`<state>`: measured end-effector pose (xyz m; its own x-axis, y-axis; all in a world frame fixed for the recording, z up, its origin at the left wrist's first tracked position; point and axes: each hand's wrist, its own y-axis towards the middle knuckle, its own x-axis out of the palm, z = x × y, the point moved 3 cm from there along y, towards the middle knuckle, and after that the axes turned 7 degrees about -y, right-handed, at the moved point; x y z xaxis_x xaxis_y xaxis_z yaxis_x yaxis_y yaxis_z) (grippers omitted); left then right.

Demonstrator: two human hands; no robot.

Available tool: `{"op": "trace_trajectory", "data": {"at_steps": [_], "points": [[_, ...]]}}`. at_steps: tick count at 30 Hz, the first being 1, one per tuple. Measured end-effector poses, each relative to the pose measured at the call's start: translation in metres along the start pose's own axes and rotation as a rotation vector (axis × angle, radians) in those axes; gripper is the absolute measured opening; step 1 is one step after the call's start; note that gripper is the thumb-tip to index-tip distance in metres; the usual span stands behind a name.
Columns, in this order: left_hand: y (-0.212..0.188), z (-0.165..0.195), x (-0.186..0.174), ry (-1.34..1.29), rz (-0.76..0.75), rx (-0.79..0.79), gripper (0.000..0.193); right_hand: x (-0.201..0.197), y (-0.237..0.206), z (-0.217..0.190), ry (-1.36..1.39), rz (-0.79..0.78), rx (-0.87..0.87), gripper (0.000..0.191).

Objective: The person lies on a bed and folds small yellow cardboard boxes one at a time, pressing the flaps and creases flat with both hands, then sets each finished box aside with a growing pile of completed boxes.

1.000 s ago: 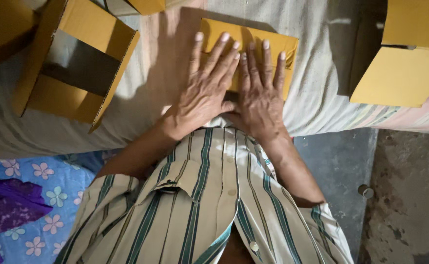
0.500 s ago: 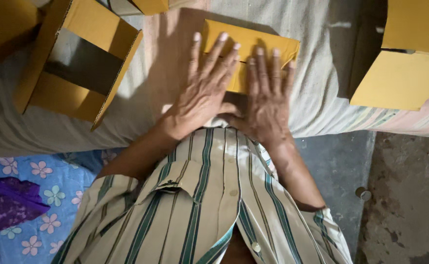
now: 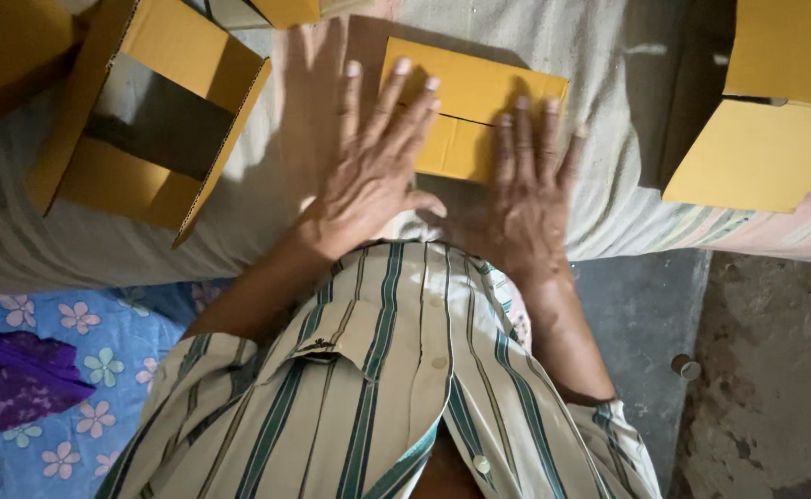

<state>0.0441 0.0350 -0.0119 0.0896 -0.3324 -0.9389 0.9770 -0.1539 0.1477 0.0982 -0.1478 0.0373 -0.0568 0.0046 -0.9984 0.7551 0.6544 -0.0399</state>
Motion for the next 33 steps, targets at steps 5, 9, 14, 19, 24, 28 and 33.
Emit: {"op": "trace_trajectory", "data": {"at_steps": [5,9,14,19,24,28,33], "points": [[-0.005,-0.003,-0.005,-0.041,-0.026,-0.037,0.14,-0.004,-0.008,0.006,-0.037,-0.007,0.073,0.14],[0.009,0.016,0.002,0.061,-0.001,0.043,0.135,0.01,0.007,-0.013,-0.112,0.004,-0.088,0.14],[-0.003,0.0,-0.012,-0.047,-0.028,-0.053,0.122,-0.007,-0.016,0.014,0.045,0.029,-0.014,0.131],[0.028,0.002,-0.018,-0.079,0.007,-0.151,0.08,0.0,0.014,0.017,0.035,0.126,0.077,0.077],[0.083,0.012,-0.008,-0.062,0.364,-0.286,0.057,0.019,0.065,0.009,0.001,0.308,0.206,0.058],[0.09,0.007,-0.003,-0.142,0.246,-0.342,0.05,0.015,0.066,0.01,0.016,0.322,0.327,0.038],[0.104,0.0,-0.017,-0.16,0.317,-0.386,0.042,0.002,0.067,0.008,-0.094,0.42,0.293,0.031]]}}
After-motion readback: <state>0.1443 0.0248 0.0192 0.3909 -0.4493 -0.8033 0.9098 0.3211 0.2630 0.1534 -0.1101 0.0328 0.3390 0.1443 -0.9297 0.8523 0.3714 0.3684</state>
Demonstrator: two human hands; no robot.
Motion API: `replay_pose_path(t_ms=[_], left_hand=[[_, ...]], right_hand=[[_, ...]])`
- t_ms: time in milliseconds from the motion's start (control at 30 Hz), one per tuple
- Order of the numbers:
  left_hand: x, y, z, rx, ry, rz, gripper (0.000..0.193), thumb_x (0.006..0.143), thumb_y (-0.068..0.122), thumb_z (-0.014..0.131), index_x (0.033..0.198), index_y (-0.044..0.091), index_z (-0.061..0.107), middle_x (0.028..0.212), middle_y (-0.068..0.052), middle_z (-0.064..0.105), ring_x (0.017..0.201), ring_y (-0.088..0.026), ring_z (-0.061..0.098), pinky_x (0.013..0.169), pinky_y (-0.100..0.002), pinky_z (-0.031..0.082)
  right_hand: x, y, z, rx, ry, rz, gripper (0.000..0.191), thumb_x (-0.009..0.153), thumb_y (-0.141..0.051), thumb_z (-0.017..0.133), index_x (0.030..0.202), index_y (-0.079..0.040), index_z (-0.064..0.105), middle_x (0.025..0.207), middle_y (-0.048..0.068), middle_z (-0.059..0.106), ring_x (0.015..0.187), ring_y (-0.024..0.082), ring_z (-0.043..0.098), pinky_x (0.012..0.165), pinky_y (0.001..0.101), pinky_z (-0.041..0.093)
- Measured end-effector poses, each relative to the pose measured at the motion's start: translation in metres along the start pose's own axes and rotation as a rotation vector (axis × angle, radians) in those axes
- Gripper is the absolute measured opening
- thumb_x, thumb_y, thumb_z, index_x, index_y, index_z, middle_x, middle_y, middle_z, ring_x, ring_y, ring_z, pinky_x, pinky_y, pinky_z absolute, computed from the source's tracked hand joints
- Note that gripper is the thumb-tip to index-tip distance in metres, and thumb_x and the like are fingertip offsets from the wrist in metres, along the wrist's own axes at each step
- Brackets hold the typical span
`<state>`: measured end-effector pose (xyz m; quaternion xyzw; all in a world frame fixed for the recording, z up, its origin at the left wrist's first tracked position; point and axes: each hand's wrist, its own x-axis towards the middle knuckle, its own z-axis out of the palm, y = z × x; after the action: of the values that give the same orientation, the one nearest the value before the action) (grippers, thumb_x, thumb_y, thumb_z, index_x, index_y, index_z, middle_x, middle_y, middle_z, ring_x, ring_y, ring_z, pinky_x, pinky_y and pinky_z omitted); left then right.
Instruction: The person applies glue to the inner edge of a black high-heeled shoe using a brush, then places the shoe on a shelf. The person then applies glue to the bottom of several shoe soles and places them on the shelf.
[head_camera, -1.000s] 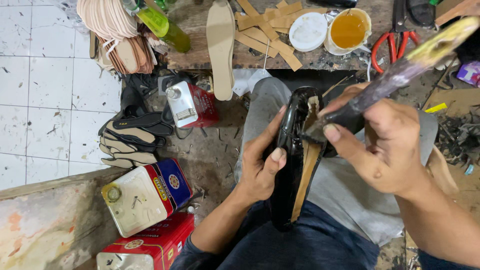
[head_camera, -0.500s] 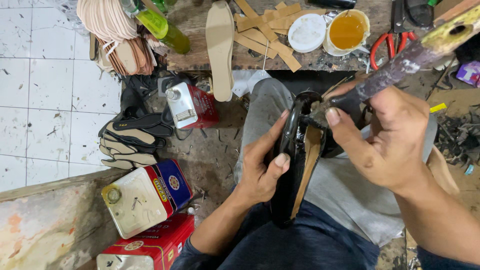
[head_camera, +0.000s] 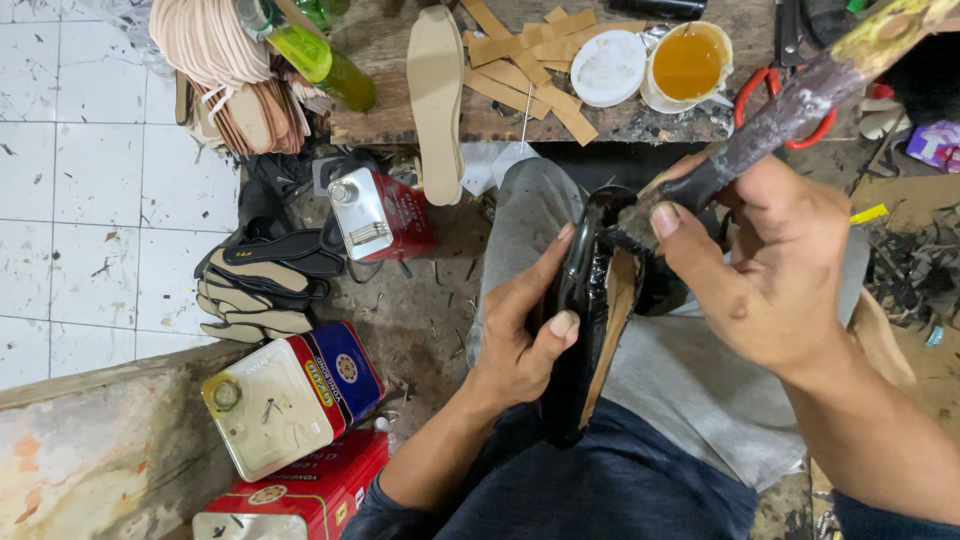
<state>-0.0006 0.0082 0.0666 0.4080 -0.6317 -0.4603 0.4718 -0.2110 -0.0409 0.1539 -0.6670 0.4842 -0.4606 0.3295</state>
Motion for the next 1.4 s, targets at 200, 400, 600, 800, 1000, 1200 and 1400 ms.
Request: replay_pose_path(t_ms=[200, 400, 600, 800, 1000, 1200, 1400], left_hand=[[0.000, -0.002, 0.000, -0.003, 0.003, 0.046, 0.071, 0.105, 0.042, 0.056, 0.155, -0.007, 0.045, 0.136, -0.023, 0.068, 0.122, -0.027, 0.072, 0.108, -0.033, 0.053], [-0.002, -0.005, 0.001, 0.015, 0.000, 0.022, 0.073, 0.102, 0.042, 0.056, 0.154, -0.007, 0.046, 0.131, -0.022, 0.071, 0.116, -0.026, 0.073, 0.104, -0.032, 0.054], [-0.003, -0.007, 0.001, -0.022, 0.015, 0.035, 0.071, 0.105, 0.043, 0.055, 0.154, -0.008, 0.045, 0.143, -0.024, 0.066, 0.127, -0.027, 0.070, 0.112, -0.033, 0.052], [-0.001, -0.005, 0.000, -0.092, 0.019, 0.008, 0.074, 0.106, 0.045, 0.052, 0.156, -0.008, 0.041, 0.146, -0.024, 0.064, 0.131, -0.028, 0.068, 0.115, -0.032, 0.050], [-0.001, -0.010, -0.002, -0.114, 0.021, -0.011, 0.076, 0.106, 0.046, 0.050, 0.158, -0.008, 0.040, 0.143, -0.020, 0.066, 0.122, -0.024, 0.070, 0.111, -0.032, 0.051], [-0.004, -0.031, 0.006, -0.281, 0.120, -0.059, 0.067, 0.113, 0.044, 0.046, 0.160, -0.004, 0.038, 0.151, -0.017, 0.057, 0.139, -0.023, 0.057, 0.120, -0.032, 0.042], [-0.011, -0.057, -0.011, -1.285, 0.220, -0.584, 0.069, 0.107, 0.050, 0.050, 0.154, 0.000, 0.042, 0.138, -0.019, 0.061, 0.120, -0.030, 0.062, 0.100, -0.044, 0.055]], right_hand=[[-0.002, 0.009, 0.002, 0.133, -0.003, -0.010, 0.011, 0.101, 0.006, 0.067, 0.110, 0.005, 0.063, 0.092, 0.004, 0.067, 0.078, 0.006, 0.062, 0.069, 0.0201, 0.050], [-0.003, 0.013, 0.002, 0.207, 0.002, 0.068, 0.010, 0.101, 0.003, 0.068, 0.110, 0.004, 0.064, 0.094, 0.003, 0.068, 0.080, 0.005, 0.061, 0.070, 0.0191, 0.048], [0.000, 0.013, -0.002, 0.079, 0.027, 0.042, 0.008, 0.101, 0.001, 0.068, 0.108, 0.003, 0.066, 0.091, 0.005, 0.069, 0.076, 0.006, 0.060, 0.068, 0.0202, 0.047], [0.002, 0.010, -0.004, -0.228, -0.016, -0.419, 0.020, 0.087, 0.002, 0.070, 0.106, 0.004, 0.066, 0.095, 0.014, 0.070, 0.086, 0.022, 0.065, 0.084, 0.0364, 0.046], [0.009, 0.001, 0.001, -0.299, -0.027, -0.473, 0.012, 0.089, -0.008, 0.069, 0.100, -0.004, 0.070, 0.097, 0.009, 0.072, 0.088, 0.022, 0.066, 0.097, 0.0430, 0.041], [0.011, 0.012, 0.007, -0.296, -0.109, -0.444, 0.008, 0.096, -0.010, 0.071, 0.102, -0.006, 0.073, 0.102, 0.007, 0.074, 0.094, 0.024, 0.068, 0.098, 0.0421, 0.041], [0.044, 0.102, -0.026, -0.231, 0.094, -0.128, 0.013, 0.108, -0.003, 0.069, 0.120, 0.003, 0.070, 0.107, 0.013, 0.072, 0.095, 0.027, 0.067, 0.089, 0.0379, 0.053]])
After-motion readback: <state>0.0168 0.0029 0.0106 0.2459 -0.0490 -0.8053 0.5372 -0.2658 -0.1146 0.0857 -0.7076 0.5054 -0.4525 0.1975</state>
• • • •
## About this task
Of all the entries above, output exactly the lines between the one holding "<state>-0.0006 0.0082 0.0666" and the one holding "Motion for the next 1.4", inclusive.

## Your response
<state>-0.0006 0.0082 0.0666 0.4080 -0.6317 -0.4603 0.4718 -0.2110 -0.0409 0.1539 -0.6670 0.4842 -0.4606 0.3295</state>
Motion for the next 1.4 s, targets at 200, 400, 600, 800, 1000, 1200 and 1400 ms.

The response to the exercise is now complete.